Start of INPUT MATERIAL
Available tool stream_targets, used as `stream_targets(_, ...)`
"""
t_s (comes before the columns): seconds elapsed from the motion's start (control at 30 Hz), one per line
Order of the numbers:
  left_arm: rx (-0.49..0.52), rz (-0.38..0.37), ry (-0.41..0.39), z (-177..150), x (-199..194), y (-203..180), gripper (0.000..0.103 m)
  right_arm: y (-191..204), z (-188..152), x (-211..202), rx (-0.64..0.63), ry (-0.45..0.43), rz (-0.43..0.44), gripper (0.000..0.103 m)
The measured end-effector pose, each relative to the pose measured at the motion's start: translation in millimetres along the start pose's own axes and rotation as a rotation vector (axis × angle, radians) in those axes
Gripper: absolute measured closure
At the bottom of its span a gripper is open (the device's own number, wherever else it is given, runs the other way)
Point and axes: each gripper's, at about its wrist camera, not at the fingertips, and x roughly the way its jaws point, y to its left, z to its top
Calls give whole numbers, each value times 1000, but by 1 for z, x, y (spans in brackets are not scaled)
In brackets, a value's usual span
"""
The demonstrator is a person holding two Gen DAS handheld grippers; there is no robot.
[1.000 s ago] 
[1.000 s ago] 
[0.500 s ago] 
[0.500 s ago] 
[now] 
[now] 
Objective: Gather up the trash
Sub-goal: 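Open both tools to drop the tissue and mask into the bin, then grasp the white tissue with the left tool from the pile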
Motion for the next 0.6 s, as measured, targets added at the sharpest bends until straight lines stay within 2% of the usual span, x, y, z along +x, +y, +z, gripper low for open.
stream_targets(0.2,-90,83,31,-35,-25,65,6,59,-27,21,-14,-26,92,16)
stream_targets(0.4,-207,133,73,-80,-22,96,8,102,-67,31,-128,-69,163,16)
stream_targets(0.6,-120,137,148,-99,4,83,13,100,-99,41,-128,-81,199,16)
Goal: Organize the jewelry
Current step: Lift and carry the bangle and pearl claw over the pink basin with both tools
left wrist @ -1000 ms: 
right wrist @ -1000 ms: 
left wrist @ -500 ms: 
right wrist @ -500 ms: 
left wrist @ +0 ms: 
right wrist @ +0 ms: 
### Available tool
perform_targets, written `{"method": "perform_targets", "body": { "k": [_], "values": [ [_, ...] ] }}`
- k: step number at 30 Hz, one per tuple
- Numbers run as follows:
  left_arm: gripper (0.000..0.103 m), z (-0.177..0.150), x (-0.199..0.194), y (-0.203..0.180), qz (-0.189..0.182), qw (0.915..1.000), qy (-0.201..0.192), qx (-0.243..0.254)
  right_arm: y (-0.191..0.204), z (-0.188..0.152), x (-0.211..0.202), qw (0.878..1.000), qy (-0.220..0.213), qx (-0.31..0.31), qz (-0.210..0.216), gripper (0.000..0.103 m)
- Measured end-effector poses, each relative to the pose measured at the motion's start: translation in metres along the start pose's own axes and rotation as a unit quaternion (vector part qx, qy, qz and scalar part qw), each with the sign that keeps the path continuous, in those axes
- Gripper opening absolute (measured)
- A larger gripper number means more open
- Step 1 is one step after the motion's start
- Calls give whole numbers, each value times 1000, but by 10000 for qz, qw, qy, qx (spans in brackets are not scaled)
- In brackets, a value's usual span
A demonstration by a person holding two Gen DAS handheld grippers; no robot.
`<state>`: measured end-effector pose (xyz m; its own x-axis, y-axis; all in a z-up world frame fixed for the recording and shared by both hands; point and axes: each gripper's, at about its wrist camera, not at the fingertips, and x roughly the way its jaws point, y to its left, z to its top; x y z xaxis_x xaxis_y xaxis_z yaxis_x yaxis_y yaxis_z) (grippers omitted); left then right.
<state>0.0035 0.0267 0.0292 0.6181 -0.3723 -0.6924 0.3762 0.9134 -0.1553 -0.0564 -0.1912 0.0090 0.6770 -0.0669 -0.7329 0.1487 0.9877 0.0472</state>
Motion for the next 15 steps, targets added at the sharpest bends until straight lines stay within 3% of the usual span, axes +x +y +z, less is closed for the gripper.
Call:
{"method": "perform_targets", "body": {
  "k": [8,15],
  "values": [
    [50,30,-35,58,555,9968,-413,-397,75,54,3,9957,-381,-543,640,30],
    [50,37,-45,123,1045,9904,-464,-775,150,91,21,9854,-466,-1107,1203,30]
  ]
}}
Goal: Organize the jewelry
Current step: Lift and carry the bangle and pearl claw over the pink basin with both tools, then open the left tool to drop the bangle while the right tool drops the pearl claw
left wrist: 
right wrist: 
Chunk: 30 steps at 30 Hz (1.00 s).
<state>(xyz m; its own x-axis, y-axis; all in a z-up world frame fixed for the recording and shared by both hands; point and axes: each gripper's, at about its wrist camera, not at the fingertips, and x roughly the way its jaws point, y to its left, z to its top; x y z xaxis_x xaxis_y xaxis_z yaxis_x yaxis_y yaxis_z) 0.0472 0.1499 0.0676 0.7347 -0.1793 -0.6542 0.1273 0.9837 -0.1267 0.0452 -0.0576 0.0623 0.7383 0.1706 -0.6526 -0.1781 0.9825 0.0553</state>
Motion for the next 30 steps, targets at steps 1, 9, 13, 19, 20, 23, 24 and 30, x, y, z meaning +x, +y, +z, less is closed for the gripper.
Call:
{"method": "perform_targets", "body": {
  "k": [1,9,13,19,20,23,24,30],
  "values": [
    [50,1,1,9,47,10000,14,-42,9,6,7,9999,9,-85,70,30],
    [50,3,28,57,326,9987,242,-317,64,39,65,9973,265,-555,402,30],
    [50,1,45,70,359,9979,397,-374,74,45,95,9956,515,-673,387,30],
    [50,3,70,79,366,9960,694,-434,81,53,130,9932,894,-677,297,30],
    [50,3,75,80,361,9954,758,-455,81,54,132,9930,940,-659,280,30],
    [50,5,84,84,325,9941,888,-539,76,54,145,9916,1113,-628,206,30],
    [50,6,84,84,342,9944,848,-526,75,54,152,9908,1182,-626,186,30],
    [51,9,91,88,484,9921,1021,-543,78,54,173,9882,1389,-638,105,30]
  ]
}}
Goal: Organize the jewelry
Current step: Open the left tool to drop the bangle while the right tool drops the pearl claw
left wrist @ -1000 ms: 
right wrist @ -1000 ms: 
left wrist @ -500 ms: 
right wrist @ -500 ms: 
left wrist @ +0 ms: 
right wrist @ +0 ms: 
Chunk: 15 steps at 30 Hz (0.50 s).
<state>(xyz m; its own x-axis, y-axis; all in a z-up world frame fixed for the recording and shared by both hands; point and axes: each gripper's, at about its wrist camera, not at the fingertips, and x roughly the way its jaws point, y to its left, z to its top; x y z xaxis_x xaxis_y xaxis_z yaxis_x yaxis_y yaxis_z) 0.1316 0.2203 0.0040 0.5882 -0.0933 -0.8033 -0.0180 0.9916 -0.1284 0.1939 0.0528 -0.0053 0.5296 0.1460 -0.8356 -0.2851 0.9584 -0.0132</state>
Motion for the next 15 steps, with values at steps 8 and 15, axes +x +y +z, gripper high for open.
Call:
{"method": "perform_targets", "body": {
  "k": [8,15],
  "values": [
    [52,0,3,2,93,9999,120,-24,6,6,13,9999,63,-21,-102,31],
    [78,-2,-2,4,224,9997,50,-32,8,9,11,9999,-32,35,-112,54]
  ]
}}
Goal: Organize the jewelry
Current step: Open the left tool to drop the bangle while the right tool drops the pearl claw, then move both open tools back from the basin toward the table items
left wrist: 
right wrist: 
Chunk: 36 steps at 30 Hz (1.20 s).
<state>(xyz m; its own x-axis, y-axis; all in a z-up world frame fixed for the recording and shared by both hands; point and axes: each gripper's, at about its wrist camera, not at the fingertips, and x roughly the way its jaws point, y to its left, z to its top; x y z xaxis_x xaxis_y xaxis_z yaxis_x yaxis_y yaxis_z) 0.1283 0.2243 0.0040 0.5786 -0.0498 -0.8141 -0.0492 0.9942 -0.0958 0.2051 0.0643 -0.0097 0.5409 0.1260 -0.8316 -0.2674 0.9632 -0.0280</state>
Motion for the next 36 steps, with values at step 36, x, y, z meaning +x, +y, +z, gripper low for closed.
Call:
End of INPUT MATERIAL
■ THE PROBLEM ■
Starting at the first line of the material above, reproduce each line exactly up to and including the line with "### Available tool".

■ ANSWER ■
Available tool stream_targets, used as `stream_targets(_, ...)`
"""
t_s (comes before the columns): seconds elapsed from the motion's start (control at 30 Hz), one per line
Order of the numbers:
  left_arm: rx (-0.49..0.52), rz (-0.38..0.37), ry (-0.41..0.39), z (-177..150), x (-199..194), y (-203..180), gripper (0.000..0.103 m)
  right_arm: y (-191..204), z (-188..152), x (-211..202), rx (-0.64..0.63), ry (-0.45..0.43), rz (-0.43..0.44), gripper (0.000..0.103 m)
The measured end-effector pose, each relative to the pose measured at the motion's start: translation in millimetres along the start pose's own axes and rotation as a rotation vector (axis × angle, radians) in those axes
Gripper: absolute measured closure
At the bottom of its span a gripper is open (the device's own number, wherever else it is given, runs the other way)
Point and axes: each gripper's, at about its wrist camera, not at the fingertips, and x roughly the way its jaws point, y to its left, z to its top
Calls give whole numbers, each value times 1000, but by 1 for z, x, y (spans in brackets are not scaled)
In brackets, a value's usual span
"""
The demonstrator is a person holding two Gen DAS handheld grippers; there is no robot.
[1.000 s ago] 
[1.000 s ago] 
[0.500 s ago] 
[0.500 s ago] 
[now] 
[now] 
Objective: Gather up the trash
Sub-goal: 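Open both tools to drop the tissue and mask into the bin, then grasp the white tissue with the left tool from the pile
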Motion for the next 0.6 s, as measured, targets added at the sharpest bends until straight lines stay within 2% of the usual span, x, y, z along +x, +y, +z, gripper low for open.
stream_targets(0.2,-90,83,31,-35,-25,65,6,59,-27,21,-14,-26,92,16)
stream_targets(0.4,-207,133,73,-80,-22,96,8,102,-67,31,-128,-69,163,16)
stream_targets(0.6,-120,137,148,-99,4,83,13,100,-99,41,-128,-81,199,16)
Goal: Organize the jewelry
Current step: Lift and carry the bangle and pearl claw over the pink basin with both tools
left wrist @ -1000 ms: 
right wrist @ -1000 ms: 
left wrist @ -500 ms: 
right wrist @ -500 ms: 
left wrist @ +0 ms: 
right wrist @ +0 ms: 
### Available tool

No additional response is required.